There were no mutations in MYH3, RFLNB, or other genes known to be related to vertebral segmentation formation [12].

Discussion

We identified a rare maternally derived missense FLNB variant (c.4818C>G, p.Ile1606Met) in the present patient with a typical phenotype of SCT. While SCT is caused by biallelic truncating mutations in FLNB [1, 2, 4], the expression analyses in this study showed a biallelic expression of FLNB, including normal transcripts of FLNB that originated from the paternal allele in the patient, indicating that the patient is certainly heterozygous for the FLNB variant. Furthermore, the FLNB variant has been identified among the general Japanese population. In addition, the mother with the same variant does not show the typical SCT phenotype. Collectively, the present data argue against any pathological role of the missense variant in the development of SCT, although the possibility that the variant might function as a susceptibility factor for the development of SCT or short stature remains tenable. Thus, a mutation(s) in a new, undiscovered gene(s) may be responsible for SCT in the patient.

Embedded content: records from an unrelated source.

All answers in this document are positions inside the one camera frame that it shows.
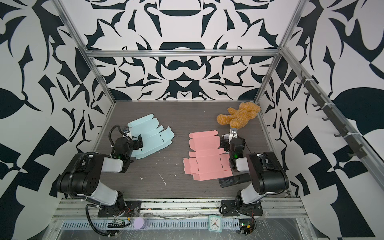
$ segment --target black and white pattern
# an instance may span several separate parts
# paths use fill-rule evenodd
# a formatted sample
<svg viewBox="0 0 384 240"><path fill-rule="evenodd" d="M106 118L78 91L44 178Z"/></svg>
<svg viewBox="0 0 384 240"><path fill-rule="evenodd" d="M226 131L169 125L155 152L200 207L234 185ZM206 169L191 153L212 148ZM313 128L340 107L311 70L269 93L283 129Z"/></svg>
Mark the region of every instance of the black and white pattern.
<svg viewBox="0 0 384 240"><path fill-rule="evenodd" d="M66 0L89 49L276 48L298 0Z"/></svg>
<svg viewBox="0 0 384 240"><path fill-rule="evenodd" d="M271 56L95 59L117 100L253 99L271 61Z"/></svg>
<svg viewBox="0 0 384 240"><path fill-rule="evenodd" d="M1 239L50 222L55 182L111 106L50 1L0 0Z"/></svg>
<svg viewBox="0 0 384 240"><path fill-rule="evenodd" d="M310 0L288 46L382 152L381 1ZM260 101L276 155L320 239L384 236L384 192L282 59Z"/></svg>

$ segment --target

In this regard, we identified a novel homozygous frameshift mutation in RFLNA in the patient, and propose the homozygous mutation of RFLNA as another genetic cause of SCT, based on the following findings. First, although mice with the single knockout of either Rflna or Rflnb (also known as Cfm2 and Cfm1, respectively) displayed wild-type phenotypes, double knockout mice manifested progressive scoliosis, kyphosis, vertebral fusions, intervertebral disc defects, and growth retardation [13]. The above phenotype is similar to that of Flnb-deficient mice and of human SCT patients, indicating that defects of RFLN families may lead to the phenotype of SCT in humans [1, 2, 4]. At this point, there is a phenotypic difference between Rflna single knockout mice and our patient with a homozygous RFLNA mutation. This may be associated with the difference of their genetic background and/or gene expression pattern [14]. Second, only a few heterozygous truncating variants and no homozygous null variants in RFLNA have been registered in ExAC database, implying that biallelic RFLNA mutations result in some pathogenic effects in humans. Third, Rflna is expressed in the vertebral primordia, vertebral bodies and carpal bones in embryonic mice and the expression is increased in prehypertrophic chondrocytes, implying the positive role of RFLNA in vertebral and carpal/tarsal bone development [15]. Fourth, a significantly decreased expression level of RFLNA has been observed in primary osteoblasts derived from the spinal vertebrae in patients with adolescent idiopathic scoliosis [16]. This result indicates that RFLNA has an important role in the normal development and growth of the vertebral column. Finally, the variant is predicted to retain the filamin-binding domains (FBDs) 1 and 2 but lose FBD3 and FBD4 (Fig. 3c) and thereby hardly form parallel actin bundles. Thus, the variant is likely a loss-of-function mutation, although the abnormal amino acid extension may result in the acquisition of some neomorphic functions. Indeed, primary rib chondrocytes from Rflna and Rflnb double knockout mice formed fewer actin bundles [13]. A biallelic Flnb defect is also predicted to affect the parallel actin bundle formation. In addition, MYH3 mutations have been reported to alter TGF-β canonical signaling [3]. Thus, a defect in forming actin bundles and perinuclear actin caps may be a critical mechanism responsible for the development of SCT.

In conclusion, we propose, for the first time, an association between a homozygous mutation of RFLNA and SCT. Further studies and the accumulation of additional cases with RFLNA mutations are needed to clarify the pathogenic significance of RFLNA mutations.